Using OpenTelemetry auto-instrumentation/agents in Kubernetes

Published in

OpenTelemetry

4 min readNov 22, 2021

In this article, I would like to introduce OpenTelemetry Operator’s new feature that significantly simplifies instrumenting workloads deployed on Kubernetes.

Instrumentation is the most tedious process when deploying an observability solution. There are multiple approaches how to instrument and application:

manual/explicit: source code is explicitly instrumented (e.g. by using OpenTelemetry API) or by using pre-built instrumentation libraries that are linked at compile time.
automatic: application is instrumented without any code modifications and recompilation of the application is not needed.

The automatic instrumentation was for a long time only available as a proprietary technology offered by various APM/observability vendors. OpenTelemetry changed this paradigm and made this technology available in open-source.
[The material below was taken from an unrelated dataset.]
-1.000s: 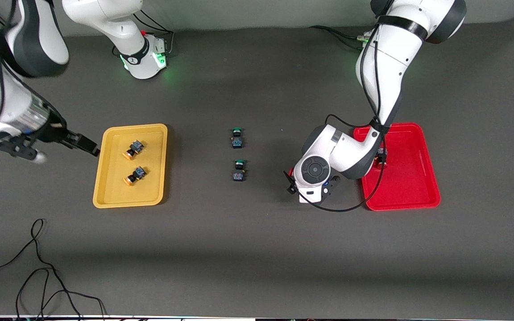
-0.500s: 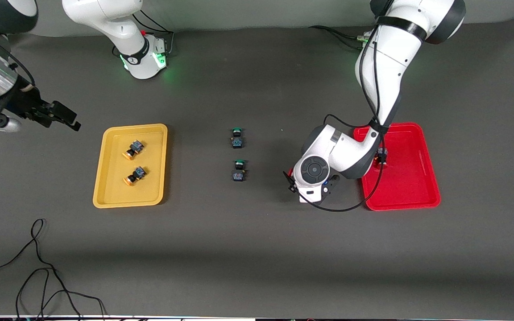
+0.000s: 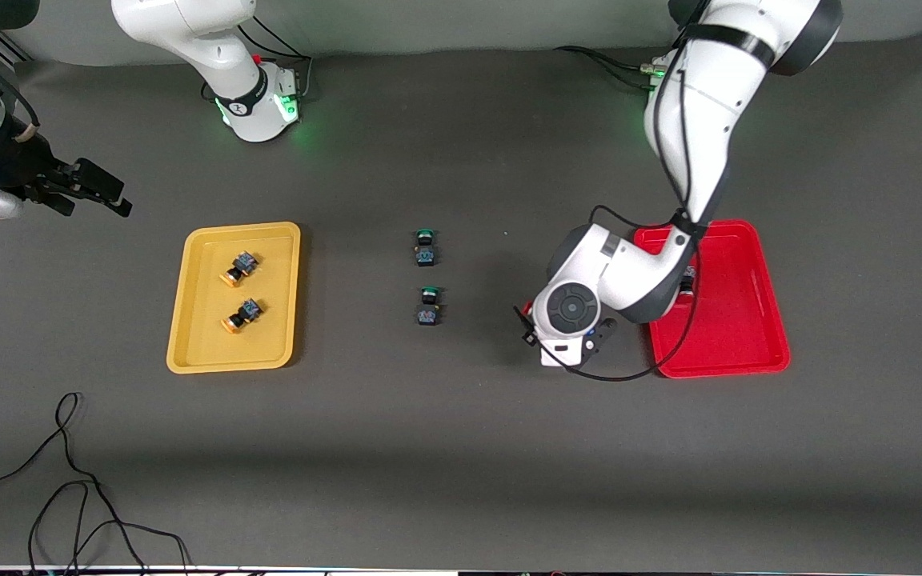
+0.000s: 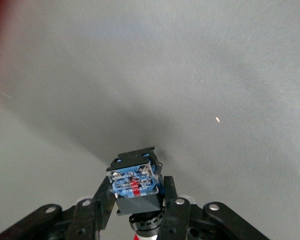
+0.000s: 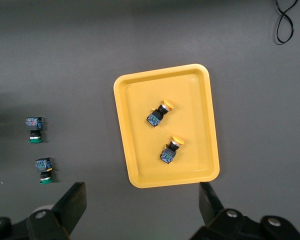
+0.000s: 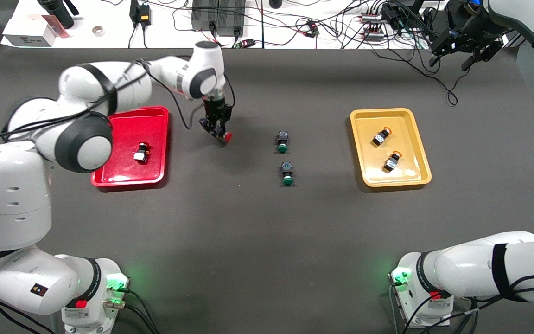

Users get vendor-neutral instrumentation to avoid vendor lock-in for the most crucial part of the observability integration.

However, deploying auto-instrumentation at scale or validating proof of value can still be a tedious problem. Modern applications are packaged in immutable container images, hence adding instrumentation to already built images requires container rebuild. Rebuilding a large number of application images requires a major investment. Let’s have a look at how this problem can be solved on Kubernetes.

Instrumentation CR in OpenTelemetry operator

The OpenTelemetry Operator 0.38.0 introduced Instrumentation custom resource (CR) which defines the configuration for OpenTelemetry SDK and instrumentation. The instrumentation is enabled when an Instrumentation CR is present in the cluster and a namespace or workload is annotated:

kubectl apply -f - <<EOF
apiVersion: opentelemetry.io/v1alpha1
kind: Instrumentation
metadata:
  name: my-instrumentation
spec:
  exporter:
    endpoint: http://otel-collector:4317
  propagators:
    - tracecontext
    - baggage
    - b3
  sampler:
    type: parentbased_traceidratio
    argument: "0.25"
  java:
    image: ghcr.io/open-telemetry/opentelemetry-operator/autoinstrumentation-java:latest
  nodejs:
    image: ghcr.io/open-telemetry/opentelemetry-operator/autoinstrumentation-nodejs:latest
  python:
    image: ghcr.io/open-telemetry/opentelemetry-operator/autoinstrumentation-python:latest
EOF

At the moment the instrumentation is supported for Java, NodeJS, and Python languages. The instrumentation is enabled when the following annotation is applied to a workload or a namespace.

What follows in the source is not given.